● MATERIAL TO PROCESS:
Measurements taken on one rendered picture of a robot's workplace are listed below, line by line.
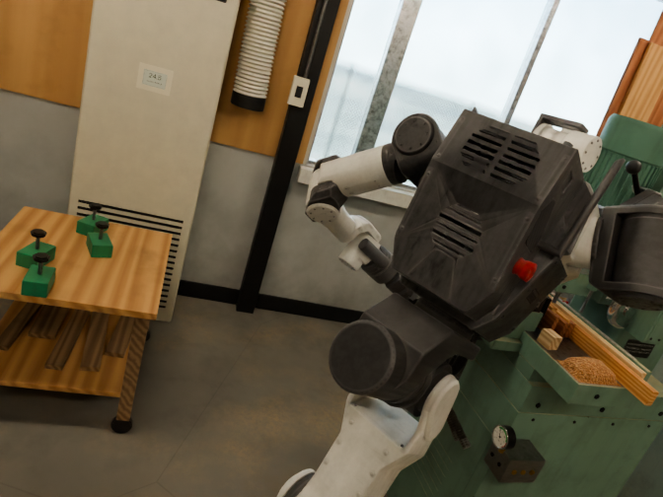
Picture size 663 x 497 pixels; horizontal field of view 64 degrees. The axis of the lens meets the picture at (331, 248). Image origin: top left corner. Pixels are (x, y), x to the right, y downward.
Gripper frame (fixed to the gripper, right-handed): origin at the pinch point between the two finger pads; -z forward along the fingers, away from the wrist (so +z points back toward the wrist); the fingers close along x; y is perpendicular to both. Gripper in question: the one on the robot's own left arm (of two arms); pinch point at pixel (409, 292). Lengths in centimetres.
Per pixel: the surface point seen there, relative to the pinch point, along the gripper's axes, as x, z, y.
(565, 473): 33, -66, 2
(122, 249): -53, 53, -82
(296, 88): -122, 35, -4
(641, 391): 42, -32, 35
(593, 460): 31, -70, 11
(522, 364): 24.0, -23.8, 14.5
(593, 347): 25, -32, 32
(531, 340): 21.8, -20.2, 20.3
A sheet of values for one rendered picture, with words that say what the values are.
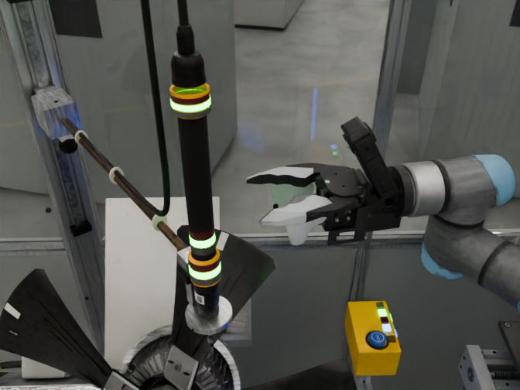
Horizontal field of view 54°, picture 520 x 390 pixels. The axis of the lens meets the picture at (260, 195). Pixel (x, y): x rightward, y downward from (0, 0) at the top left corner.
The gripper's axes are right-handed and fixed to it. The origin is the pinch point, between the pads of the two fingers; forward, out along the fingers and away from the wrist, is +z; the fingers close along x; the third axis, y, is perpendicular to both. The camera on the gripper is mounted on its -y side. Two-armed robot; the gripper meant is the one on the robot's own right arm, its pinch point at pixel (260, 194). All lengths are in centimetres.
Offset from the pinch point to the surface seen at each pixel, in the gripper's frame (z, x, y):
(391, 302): -60, 60, 96
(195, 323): 10.0, -2.2, 19.9
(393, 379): -67, 58, 141
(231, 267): 2.3, 13.6, 24.9
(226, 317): 5.4, -2.1, 19.8
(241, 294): 1.4, 8.9, 27.1
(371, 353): -29, 15, 59
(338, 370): -15.9, 2.9, 45.1
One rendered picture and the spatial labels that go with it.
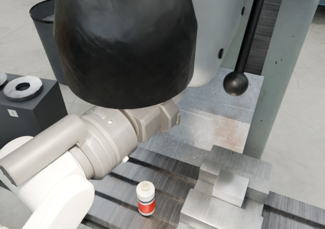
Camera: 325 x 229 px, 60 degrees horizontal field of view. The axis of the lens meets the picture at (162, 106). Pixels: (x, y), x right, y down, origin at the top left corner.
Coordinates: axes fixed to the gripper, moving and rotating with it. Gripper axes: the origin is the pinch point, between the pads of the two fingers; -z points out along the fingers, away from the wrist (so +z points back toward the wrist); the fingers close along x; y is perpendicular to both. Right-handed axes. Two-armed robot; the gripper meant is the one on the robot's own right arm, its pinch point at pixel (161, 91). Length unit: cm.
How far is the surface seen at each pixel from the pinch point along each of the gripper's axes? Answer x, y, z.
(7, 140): 41, 27, 15
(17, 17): 333, 122, -128
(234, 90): -14.3, -9.9, 4.5
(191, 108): 10.0, 29.3, -28.4
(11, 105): 35.3, 13.8, 12.3
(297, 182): -28, 122, -103
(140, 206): 0.4, 28.6, 7.0
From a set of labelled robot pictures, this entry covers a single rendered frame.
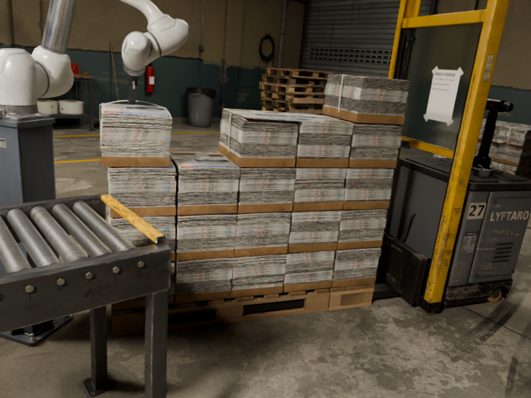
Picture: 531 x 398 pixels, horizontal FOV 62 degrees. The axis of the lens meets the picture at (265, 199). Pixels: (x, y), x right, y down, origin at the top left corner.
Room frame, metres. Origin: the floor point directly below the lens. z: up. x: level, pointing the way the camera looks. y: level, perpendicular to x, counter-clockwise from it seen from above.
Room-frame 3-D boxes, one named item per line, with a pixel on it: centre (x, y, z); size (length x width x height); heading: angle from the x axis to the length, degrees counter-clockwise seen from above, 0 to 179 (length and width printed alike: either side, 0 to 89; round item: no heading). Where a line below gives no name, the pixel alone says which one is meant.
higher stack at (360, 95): (2.44, -0.48, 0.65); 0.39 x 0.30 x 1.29; 21
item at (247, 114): (2.20, 0.06, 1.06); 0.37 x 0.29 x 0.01; 23
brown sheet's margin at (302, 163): (2.33, -0.20, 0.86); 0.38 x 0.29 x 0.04; 21
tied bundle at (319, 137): (2.33, -0.20, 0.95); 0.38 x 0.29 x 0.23; 21
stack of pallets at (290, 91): (8.95, -0.44, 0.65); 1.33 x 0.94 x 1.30; 134
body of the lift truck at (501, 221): (2.73, -1.23, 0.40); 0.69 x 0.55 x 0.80; 21
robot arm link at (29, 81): (1.84, 1.06, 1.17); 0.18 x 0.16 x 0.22; 169
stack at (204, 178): (2.17, 0.20, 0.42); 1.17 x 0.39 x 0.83; 111
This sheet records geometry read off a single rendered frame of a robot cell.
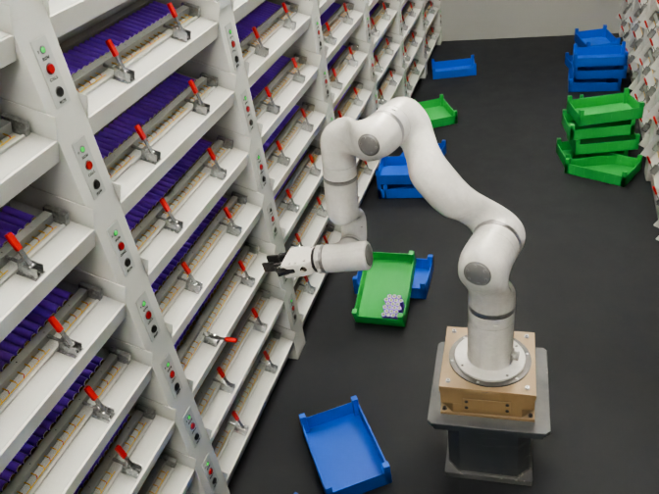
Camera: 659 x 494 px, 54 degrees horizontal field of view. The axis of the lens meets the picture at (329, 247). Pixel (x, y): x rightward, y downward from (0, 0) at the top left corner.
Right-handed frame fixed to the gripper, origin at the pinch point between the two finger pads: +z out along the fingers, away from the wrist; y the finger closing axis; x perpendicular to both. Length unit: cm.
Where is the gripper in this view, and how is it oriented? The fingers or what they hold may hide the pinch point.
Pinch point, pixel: (271, 263)
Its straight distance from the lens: 194.8
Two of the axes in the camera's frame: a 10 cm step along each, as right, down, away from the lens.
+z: -9.1, 0.8, 4.0
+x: -3.0, -8.1, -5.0
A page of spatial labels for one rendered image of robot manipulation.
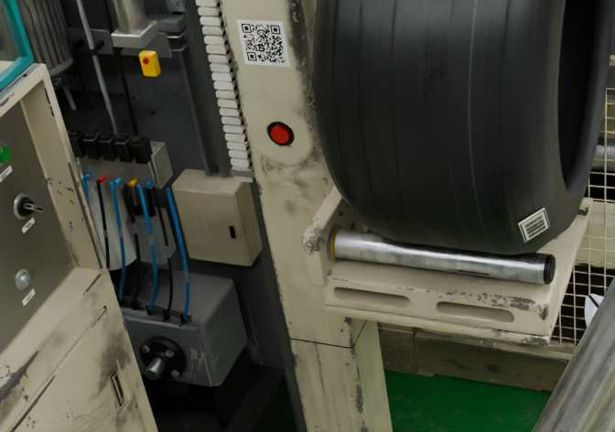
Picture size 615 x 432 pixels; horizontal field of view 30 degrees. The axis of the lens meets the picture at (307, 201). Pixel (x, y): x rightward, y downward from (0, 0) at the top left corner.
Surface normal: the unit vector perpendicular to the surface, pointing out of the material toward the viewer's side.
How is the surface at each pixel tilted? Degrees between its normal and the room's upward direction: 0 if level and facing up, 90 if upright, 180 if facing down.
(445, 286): 0
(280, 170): 90
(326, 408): 90
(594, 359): 58
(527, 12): 64
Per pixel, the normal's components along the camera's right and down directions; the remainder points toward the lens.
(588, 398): -0.69, 0.00
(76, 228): -0.37, 0.57
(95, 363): 0.92, 0.10
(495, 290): -0.15, -0.81
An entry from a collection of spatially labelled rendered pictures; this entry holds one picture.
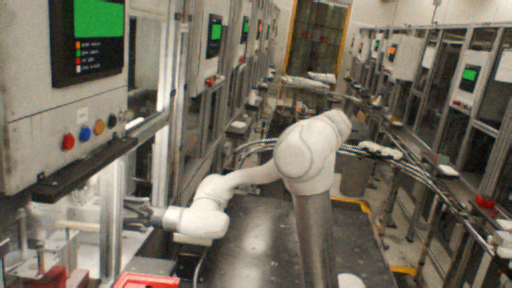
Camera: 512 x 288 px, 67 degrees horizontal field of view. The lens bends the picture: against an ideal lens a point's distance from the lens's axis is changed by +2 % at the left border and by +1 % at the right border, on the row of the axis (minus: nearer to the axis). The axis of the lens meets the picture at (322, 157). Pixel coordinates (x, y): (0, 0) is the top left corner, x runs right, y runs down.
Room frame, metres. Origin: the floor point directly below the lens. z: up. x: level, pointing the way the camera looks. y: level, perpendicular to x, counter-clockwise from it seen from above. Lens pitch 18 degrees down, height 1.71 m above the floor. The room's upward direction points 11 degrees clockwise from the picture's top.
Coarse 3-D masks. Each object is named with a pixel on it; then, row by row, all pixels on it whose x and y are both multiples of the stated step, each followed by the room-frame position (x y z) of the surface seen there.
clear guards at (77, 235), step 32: (160, 0) 1.18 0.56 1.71; (128, 32) 0.97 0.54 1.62; (160, 32) 1.19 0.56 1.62; (128, 64) 0.97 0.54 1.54; (160, 64) 1.21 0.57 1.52; (128, 96) 0.97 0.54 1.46; (160, 96) 1.22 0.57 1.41; (128, 128) 0.98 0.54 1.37; (160, 128) 1.24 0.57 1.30; (96, 192) 0.81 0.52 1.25; (0, 224) 0.51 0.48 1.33; (32, 224) 0.59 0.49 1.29; (64, 224) 0.68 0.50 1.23; (96, 224) 0.81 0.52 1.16; (32, 256) 0.58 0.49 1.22; (64, 256) 0.68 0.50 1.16; (96, 256) 0.81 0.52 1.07
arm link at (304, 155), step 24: (312, 120) 0.96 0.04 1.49; (288, 144) 0.83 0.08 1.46; (312, 144) 0.84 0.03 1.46; (336, 144) 0.99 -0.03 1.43; (288, 168) 0.83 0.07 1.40; (312, 168) 0.83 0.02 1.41; (312, 192) 0.87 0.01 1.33; (312, 216) 0.87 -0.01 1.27; (312, 240) 0.87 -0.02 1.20; (312, 264) 0.87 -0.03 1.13; (336, 264) 0.90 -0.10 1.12
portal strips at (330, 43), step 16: (304, 0) 9.43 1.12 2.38; (320, 0) 9.48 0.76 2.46; (304, 16) 9.44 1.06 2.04; (336, 16) 9.54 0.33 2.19; (304, 32) 9.44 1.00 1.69; (336, 32) 9.55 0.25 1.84; (304, 48) 9.47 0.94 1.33; (320, 48) 9.52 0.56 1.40; (336, 48) 9.55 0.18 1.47; (304, 64) 9.48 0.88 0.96; (320, 64) 9.52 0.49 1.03; (336, 64) 9.56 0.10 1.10; (288, 96) 9.42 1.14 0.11; (320, 96) 9.55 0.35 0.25
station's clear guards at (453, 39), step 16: (416, 32) 4.77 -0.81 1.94; (432, 32) 4.22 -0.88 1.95; (448, 32) 3.78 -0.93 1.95; (464, 32) 3.43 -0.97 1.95; (432, 48) 4.07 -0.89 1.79; (448, 48) 3.68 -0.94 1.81; (448, 64) 3.57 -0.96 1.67; (416, 80) 4.32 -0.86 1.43; (432, 80) 3.84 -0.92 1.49; (448, 80) 3.47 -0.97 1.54; (400, 96) 4.75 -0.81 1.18; (416, 96) 4.84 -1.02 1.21; (432, 96) 3.73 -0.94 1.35; (400, 112) 4.59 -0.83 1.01; (432, 112) 3.62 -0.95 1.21; (432, 128) 3.51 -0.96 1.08; (432, 144) 3.40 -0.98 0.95
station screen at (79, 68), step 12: (72, 0) 0.67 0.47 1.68; (96, 0) 0.74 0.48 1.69; (108, 0) 0.79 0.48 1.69; (120, 0) 0.84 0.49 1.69; (72, 12) 0.66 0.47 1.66; (72, 24) 0.66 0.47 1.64; (72, 36) 0.66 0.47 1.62; (84, 36) 0.70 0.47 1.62; (96, 36) 0.74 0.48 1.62; (108, 36) 0.79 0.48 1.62; (120, 36) 0.85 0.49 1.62; (72, 48) 0.66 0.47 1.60; (84, 48) 0.70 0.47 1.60; (96, 48) 0.74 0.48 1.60; (108, 48) 0.79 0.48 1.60; (120, 48) 0.85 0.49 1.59; (72, 60) 0.66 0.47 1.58; (84, 60) 0.70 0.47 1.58; (96, 60) 0.74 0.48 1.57; (108, 60) 0.79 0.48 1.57; (120, 60) 0.85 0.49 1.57; (72, 72) 0.66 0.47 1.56; (84, 72) 0.70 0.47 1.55; (96, 72) 0.74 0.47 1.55
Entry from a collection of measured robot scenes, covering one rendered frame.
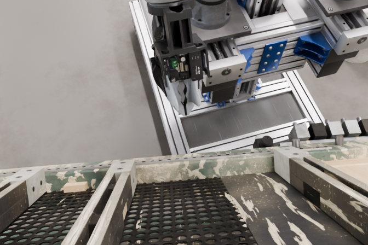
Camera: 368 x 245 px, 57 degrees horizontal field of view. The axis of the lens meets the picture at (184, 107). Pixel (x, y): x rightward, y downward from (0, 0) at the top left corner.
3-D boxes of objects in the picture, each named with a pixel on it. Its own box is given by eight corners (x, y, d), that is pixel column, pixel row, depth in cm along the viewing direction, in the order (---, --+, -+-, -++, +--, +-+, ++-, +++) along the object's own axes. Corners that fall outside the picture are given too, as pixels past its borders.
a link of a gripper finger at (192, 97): (192, 128, 58) (185, 81, 54) (184, 111, 63) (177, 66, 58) (210, 124, 59) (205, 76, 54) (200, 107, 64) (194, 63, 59)
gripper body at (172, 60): (164, 92, 52) (150, 13, 45) (154, 69, 59) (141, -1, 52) (212, 81, 53) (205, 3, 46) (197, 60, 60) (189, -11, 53)
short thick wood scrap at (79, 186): (87, 187, 99) (87, 181, 99) (85, 191, 96) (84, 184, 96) (67, 189, 99) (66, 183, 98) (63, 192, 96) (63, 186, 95)
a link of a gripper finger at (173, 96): (174, 133, 58) (166, 86, 53) (167, 115, 63) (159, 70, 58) (192, 128, 58) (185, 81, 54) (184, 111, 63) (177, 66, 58)

● EXERCISE INSTRUCTIONS:
Starting with the line with "(122, 249): -53, 53, -82" above and going on through the line with "A sheet of values", transcribe every line exactly, both ends included, and add nothing.

● ANSWER FOR THE TASK:
(122, 249): -53, 53, -82
(296, 88): -122, 35, -4
(641, 391): 42, -32, 35
(593, 460): 31, -70, 11
(522, 364): 24.0, -23.8, 14.5
(593, 347): 25, -32, 32
(531, 340): 21.8, -20.2, 20.3
A sheet of values for one rendered picture, with words that say what the values are.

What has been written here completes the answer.